▶ [WORK ITEM] Identify each line below that contains the word "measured", and copy it out.

▶ [DATA SEGMENT]
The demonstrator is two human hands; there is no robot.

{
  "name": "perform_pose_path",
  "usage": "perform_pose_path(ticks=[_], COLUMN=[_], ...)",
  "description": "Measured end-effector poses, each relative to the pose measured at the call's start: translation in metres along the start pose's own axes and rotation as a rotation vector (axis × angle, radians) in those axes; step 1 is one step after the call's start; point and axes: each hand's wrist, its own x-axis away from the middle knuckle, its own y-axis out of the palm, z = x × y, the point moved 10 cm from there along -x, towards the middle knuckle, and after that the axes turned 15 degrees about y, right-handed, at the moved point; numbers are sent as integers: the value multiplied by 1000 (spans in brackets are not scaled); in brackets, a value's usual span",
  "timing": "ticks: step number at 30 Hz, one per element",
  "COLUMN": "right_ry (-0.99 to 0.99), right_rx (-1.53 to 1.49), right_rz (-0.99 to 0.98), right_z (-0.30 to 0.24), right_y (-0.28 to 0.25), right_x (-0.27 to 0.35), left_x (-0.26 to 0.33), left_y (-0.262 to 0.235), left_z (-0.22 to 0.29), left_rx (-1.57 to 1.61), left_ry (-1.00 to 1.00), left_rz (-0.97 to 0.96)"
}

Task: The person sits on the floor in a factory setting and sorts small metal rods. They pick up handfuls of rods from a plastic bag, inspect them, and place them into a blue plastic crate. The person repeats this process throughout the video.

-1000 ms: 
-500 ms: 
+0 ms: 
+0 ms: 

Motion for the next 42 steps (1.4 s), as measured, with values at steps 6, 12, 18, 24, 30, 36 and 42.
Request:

▶ [RESULT OF THE EXERCISE]
  "description": "Measured end-effector poses, each relative to the pose measured at the call's start: translation in metres along the start pose's own axes and rotation as a rotation vector (axis × angle, radians) in those axes; step 1 is one step after the call's start; point and axes: each hand's wrist, its own x-axis away from the middle knuckle, its own y-axis out of the palm, z = x × y, the point moved 10 cm from there along -x, towards the middle knuckle, and after that the axes turned 15 degrees about y, right-handed, at the moved point; numbers are sent as integers: the value multiplied by 1000 (spans in brackets are not scaled); in brackets, a value's usual span",
Motion for the next 42 steps (1.4 s), as measured, with values at steps 6, 12, 18, 24, 30, 36 and 42.

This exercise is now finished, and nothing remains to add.